SUPPLIED MATERIAL START
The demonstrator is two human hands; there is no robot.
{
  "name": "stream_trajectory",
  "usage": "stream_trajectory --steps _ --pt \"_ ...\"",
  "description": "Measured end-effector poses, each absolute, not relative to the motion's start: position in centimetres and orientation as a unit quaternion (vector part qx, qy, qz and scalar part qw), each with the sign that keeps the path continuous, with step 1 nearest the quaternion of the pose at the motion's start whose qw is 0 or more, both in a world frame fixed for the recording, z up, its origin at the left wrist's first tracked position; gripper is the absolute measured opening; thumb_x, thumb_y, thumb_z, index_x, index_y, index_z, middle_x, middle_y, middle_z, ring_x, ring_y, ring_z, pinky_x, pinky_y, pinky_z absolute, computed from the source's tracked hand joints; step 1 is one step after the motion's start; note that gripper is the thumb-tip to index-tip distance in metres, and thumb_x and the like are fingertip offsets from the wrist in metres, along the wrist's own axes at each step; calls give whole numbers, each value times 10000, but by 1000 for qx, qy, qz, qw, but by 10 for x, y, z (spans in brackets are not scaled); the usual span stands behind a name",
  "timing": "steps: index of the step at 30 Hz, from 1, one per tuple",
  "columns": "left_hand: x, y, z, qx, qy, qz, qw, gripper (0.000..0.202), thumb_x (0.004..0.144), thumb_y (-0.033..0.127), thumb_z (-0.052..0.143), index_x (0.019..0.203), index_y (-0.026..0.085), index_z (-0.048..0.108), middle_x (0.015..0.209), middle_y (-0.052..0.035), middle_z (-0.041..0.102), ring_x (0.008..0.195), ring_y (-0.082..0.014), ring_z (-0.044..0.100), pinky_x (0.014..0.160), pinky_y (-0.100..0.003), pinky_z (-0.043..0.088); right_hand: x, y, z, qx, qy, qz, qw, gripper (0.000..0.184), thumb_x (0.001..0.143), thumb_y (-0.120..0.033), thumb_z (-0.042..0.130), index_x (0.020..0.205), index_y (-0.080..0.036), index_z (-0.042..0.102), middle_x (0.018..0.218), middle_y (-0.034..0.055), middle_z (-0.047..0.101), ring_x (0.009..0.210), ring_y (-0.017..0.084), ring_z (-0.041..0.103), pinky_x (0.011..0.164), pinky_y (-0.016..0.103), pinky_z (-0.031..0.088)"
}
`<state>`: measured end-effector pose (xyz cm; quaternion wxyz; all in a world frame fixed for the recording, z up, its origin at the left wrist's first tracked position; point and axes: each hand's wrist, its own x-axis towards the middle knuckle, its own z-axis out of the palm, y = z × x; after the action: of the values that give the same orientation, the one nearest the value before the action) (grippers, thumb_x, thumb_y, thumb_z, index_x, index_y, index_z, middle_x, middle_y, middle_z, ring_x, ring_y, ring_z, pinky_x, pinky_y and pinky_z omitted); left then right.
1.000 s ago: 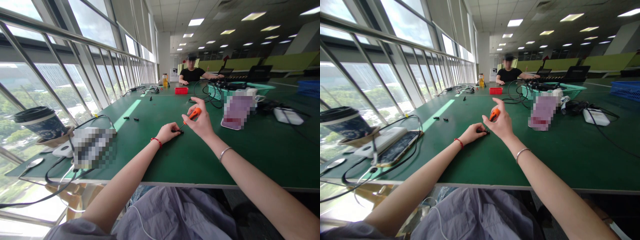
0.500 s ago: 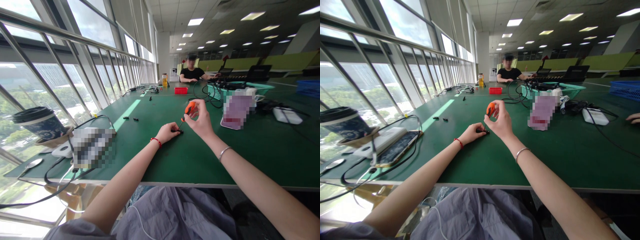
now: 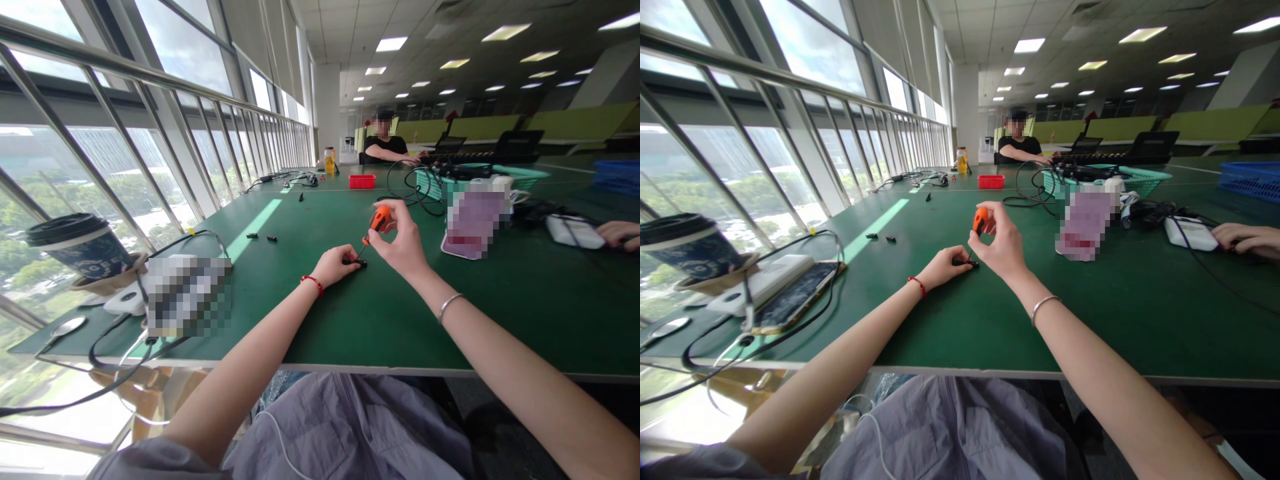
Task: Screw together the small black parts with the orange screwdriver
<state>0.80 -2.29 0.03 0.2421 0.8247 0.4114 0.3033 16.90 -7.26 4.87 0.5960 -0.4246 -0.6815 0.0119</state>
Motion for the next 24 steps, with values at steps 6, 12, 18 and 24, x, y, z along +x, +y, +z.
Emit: stream_trajectory --steps 6,12,18,24 --pt "8 -23 -1 823 409 308 246 110 728 236 651 719 169 563 784 -7 665 751 -141 588 747 -260 475 170 -73 48 -471 -662 13 582 441 702 -445 651 1057 -226 507 617 -67 501 513 113 469 513 243 370" --pt "8 -21 -2 822 413 302 250 103 732 235 653 745 168 576 803 -16 673 776 -146 601 769 -265 480 168 -80 52 -469 -682 8 562 216 751 -418 605 829 -217 601 571 -42 499 504 113 452 556 260 379" --pt "8 -22 -1 824 413 301 245 104 733 241 649 749 165 581 798 -16 669 762 -144 595 754 -264 478 169 -77 48 -433 -695 10 573 422 712 -307 596 1118 -223 519 739 -18 554 577 136 506 567 271 415" --pt "8 -22 -1 825 413 305 238 122 731 264 649 743 166 578 799 -17 669 764 -149 589 738 -265 471 166 -80 51 -484 -674 -10 558 384 693 -452 645 989 -214 587 591 -50 514 545 134 494 574 258 384"
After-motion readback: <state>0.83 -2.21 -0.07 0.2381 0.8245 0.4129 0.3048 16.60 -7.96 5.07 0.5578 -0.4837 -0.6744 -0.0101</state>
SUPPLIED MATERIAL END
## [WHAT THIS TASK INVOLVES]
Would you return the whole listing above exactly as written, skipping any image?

## [TASK RESPONSE]
The demonstrator is two human hands; there is no robot.
{
  "name": "stream_trajectory",
  "usage": "stream_trajectory --steps _ --pt \"_ ...\"",
  "description": "Measured end-effector poses, each absolute, not relative to the motion's start: position in centimetres and orientation as a unit quaternion (vector part qx, qy, qz and scalar part qw), each with the sign that keeps the path continuous, with step 1 nearest the quaternion of the pose at the motion's start whose qw is 0 or more, both in a world frame fixed for the recording, z up, its origin at the left wrist's first tracked position; gripper is the absolute measured opening; thumb_x, thumb_y, thumb_z, index_x, index_y, index_z, middle_x, middle_y, middle_z, ring_x, ring_y, ring_z, pinky_x, pinky_y, pinky_z absolute, computed from the source's tracked hand joints; step 1 is one step after the motion's start; note that gripper is the thumb-tip to index-tip distance in metres, and thumb_x and the like are fingertip offsets from the wrist in metres, along the wrist's own axes at each step; calls give whole numbers, each value times 10000, but by 1000 for qx, qy, qz, qw, but by 10 for x, y, z (spans in brackets are not scaled); the usual span stands behind a name",
  "timing": "steps: index of the step at 30 Hz, from 1, one per tuple",
  "columns": "left_hand: x, y, z, qx, qy, qz, qw, gripper (0.000..0.202), thumb_x (0.004..0.144), thumb_y (-0.033..0.127), thumb_z (-0.052..0.143), index_x (0.019..0.203), index_y (-0.026..0.085), index_z (-0.048..0.108), middle_x (0.015..0.209), middle_y (-0.052..0.035), middle_z (-0.041..0.102), ring_x (0.008..0.195), ring_y (-0.082..0.014), ring_z (-0.044..0.100), pinky_x (0.014..0.160), pinky_y (-0.100..0.003), pinky_z (-0.043..0.088); right_hand: x, y, z, qx, qy, qz, qw, gripper (0.000..0.184), thumb_x (0.001..0.143), thumb_y (-0.120..0.033), thumb_z (-0.042..0.130), index_x (0.020..0.205), index_y (-0.080..0.036), index_z (-0.042..0.102), middle_x (0.018..0.218), middle_y (-0.034..0.055), middle_z (-0.047..0.101), ring_x (0.009..0.210), ring_y (-0.017..0.084), ring_z (-0.041..0.103), pinky_x (0.011..0.164), pinky_y (-0.016..0.103), pinky_z (-0.031..0.088)"
}
`<state>`: measured end-effector pose (xyz cm; quaternion wxyz; all in a world frame fixed for the recording, z up, its origin at the left wrist's first tracked position; point and axes: each hand's wrist, its own x-axis towards the middle knuckle, its own z-axis out of the palm, y = z × x; after the action: of the values that give the same orientation, the one nearest the value before the action) (grippers, thumb_x, thumb_y, thumb_z, index_x, index_y, index_z, middle_x, middle_y, middle_z, ring_x, ring_y, ring_z, pinky_x, pinky_y and pinky_z omitted); left then right.
1.000 s ago: 
0.500 s ago: 
now: 
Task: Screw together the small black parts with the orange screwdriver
<state>0.80 -2.29 0.03 0.2421 0.8247 0.4114 0.3033 16.90 -7.26 4.87 0.5960 -0.4246 -0.6815 0.0119</state>
Motion for the next 24 steps, with values at steps 6, 12, 18 and 24, x, y, z along +x, +y, +z.
Emit: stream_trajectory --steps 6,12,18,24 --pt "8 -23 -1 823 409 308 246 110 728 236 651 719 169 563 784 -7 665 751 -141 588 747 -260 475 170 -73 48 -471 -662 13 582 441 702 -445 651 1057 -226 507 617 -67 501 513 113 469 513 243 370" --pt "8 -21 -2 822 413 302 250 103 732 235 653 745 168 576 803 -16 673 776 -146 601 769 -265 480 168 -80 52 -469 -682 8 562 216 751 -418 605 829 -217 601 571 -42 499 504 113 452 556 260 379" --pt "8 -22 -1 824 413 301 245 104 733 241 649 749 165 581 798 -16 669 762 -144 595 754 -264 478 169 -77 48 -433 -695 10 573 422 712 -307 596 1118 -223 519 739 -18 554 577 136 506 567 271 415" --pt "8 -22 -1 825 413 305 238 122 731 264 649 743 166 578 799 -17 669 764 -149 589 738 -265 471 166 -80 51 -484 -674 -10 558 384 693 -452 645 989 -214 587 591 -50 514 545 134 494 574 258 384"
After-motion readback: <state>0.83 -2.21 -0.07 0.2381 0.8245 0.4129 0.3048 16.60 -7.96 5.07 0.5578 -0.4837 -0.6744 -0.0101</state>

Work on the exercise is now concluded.